You’ve worked hard to put together the research you want to share with your colleagues -make sure that effort pays off by creating a presentation that your audience will remember and appreciate.
Preparation Points
On average, you should budget one hour of writing and practice for each minute you speak. A 15-minute presentation should be backed up by 15 hours of preparation and practice.
A rule of thumb is also that a good slide or sheet takes on average 2 to 3 minutes to present. So for a 15 minute presentation you have to condense your contribution to 5 to 8 sheets.
Rehearse your presentation several times before you leave for the meeting. Prepare and rehearse enough that you don’t rely heavily on your visual aids to keep you on track.

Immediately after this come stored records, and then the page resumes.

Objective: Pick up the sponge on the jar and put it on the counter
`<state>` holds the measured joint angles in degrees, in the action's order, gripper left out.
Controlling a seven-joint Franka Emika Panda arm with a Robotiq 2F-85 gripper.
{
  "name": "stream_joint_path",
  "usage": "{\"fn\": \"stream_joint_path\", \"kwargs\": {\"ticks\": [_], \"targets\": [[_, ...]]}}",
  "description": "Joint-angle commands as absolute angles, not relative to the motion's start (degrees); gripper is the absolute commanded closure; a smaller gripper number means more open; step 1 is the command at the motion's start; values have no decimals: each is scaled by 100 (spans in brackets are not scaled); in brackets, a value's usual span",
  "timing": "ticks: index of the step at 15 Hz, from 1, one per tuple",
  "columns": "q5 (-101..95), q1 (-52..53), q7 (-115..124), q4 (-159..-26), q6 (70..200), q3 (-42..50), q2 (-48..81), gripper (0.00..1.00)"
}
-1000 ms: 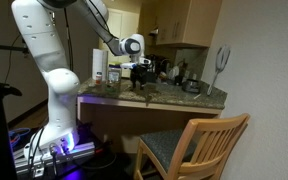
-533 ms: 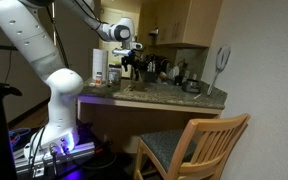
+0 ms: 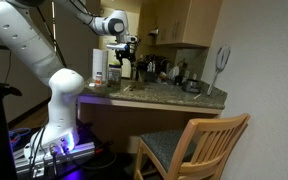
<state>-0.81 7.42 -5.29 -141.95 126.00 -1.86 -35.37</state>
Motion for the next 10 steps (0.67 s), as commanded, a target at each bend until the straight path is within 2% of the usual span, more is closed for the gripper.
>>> {"fn": "stream_joint_path", "kwargs": {"ticks": [1,6,10], "targets": [[-88,1030,-1171,-14022,12323,-284,-3458,0],[599,1744,-1479,-13403,12513,-339,-3376,0],[652,1731,-1315,-13383,12386,-509,-3511,0]]}}
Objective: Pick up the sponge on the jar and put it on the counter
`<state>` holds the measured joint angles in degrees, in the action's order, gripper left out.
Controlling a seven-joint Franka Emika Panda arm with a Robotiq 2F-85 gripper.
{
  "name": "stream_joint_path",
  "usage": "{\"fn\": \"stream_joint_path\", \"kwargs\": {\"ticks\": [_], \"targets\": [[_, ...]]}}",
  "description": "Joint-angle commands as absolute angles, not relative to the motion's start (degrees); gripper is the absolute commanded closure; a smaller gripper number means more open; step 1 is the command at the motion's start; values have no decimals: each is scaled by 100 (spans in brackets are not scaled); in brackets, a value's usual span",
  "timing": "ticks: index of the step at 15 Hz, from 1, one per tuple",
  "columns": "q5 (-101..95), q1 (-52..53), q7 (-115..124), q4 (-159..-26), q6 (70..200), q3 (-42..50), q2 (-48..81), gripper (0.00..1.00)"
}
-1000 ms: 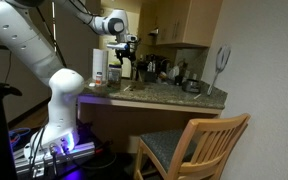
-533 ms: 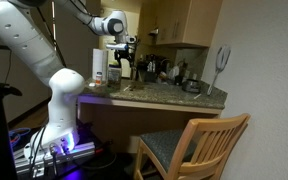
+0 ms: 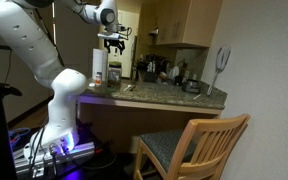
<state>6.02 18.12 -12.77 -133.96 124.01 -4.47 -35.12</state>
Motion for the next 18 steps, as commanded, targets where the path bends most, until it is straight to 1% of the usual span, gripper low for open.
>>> {"fn": "stream_joint_path", "kwargs": {"ticks": [1,4,7,12,14,15,18], "targets": [[674,1749,-1316,-13335,12337,-521,-3499,0],[610,1717,-1264,-13364,12361,-578,-3426,0],[1046,2007,-1188,-13438,12567,-701,-3483,0],[1023,1962,-81,-13464,13056,-1529,-3755,0],[692,1798,310,-13351,12921,-1741,-3761,0],[847,1992,104,-13341,12896,-1575,-3686,0],[738,1940,316,-13340,12897,-1691,-3747,0]]}}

Strive to keep your presentation’s tone as a casual conversation with the audience. It should not be a session of the audience staring at the back or side of your head as you read from the screen. And don’t read the text from paper, unless you think that your English makes this absolutely necessary.
Organisation & order
Your presentation creates a path for the audience to follow - be sure your introduction lays out where you will be taking the audience throughout your talk. In your introduction, provide a focus (statement of your main idea), a reason to listen (significance of the main idea) and an orientation (structure of the presentation).

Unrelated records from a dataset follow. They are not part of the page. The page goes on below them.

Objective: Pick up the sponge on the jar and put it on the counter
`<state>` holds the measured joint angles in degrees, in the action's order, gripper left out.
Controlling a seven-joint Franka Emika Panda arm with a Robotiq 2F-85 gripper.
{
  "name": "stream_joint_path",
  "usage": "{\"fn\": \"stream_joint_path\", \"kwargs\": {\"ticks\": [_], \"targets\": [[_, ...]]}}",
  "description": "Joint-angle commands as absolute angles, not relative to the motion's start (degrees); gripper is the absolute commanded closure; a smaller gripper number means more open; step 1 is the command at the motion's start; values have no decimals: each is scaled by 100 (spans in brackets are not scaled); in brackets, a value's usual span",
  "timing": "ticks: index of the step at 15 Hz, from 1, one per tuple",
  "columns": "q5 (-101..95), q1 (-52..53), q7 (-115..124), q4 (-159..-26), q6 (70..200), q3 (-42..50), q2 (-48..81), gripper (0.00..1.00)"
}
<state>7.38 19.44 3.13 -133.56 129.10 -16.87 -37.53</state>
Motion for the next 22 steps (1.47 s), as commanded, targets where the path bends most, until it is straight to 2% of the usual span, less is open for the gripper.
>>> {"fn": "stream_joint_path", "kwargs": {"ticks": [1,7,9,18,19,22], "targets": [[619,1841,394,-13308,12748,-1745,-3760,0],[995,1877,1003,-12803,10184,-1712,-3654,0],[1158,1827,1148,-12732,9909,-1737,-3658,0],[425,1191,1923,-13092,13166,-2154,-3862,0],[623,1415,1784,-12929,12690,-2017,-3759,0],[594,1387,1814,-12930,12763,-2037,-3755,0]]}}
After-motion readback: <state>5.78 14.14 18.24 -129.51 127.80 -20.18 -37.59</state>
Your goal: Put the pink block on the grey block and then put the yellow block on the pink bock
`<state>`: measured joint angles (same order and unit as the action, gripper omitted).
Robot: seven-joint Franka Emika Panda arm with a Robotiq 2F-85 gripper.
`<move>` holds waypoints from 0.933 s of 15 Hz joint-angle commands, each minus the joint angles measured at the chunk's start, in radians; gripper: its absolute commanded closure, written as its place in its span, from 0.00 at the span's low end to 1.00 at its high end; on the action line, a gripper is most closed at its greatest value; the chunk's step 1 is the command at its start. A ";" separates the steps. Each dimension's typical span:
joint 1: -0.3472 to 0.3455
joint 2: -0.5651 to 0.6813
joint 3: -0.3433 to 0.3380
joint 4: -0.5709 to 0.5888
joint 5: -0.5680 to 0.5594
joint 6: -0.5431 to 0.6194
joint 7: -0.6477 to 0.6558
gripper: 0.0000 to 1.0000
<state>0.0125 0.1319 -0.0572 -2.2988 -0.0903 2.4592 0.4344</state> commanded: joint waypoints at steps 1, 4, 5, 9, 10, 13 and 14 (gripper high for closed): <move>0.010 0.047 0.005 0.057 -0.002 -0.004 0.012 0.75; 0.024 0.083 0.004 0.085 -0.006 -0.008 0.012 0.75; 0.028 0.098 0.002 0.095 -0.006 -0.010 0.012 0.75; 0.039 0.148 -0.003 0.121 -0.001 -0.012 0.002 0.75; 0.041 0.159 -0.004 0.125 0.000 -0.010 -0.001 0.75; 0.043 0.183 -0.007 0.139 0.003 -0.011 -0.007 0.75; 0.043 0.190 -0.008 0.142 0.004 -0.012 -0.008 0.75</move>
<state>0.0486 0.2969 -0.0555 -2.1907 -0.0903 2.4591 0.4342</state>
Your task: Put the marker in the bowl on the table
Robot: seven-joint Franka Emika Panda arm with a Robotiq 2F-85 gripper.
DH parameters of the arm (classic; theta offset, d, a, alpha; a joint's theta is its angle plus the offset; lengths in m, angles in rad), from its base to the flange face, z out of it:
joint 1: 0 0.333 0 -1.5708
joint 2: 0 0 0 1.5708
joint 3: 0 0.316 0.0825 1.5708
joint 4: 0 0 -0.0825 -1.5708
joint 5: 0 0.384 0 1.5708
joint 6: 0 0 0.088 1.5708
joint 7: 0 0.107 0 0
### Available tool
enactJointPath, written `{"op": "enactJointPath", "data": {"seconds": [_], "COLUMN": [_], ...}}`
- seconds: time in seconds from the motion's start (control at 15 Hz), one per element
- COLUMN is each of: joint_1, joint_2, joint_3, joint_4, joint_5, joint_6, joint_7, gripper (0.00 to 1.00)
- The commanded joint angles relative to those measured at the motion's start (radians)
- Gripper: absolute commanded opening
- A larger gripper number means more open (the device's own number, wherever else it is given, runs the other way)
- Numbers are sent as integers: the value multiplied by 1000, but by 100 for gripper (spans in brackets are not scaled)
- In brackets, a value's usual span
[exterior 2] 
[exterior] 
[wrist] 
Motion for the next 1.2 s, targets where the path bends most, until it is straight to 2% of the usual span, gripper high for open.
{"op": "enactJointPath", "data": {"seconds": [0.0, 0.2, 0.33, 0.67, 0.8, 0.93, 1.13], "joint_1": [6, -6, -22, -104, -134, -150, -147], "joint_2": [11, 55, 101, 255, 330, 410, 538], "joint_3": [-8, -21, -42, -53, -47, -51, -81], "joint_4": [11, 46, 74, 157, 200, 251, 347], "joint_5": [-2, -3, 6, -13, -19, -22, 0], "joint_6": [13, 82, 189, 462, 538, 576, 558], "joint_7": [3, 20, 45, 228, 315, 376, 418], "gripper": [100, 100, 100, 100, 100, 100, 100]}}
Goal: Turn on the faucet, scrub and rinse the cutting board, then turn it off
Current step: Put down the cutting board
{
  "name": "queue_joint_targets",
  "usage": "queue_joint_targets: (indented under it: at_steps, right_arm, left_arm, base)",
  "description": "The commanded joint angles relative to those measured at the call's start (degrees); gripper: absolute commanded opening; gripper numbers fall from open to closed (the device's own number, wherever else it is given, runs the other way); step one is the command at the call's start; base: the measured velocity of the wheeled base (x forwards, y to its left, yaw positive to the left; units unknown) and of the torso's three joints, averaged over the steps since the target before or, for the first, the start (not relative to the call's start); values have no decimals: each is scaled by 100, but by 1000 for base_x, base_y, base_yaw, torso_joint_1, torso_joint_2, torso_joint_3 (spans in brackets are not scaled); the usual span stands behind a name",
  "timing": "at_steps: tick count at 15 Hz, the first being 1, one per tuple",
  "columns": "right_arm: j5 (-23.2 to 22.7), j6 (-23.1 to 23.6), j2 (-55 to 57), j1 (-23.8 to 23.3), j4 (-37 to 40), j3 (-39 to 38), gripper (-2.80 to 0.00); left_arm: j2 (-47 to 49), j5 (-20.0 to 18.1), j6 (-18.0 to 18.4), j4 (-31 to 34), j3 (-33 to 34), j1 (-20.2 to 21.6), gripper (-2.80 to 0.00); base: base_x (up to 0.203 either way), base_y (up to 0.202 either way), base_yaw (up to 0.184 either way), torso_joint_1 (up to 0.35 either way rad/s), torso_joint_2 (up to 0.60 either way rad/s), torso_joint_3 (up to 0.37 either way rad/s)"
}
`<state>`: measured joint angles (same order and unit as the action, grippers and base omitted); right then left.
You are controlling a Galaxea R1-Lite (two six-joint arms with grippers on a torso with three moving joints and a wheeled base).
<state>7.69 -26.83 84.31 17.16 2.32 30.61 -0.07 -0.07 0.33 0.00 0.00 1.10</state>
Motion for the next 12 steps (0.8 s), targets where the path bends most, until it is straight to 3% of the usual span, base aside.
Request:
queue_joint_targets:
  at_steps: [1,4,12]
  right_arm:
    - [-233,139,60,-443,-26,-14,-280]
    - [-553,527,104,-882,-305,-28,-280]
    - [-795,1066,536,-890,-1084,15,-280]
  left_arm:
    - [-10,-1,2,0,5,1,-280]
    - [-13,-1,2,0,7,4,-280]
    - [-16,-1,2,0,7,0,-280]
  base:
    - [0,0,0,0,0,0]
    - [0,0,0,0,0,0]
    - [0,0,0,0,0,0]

Like a newspaper article a good presentation and paper starts with providing the focus, the statement of the idea, the main conclusion. This helps the audience to follow you.
Summarise after you finish each point, to wrap up what you’ve said and connect it to the next point.
Audiences tend to be very attentive at a presentation’s beginning, less attentive during the middle section, and more attentive as it ends. Use your conclusion to re-emphasis the most important elements of your presentation.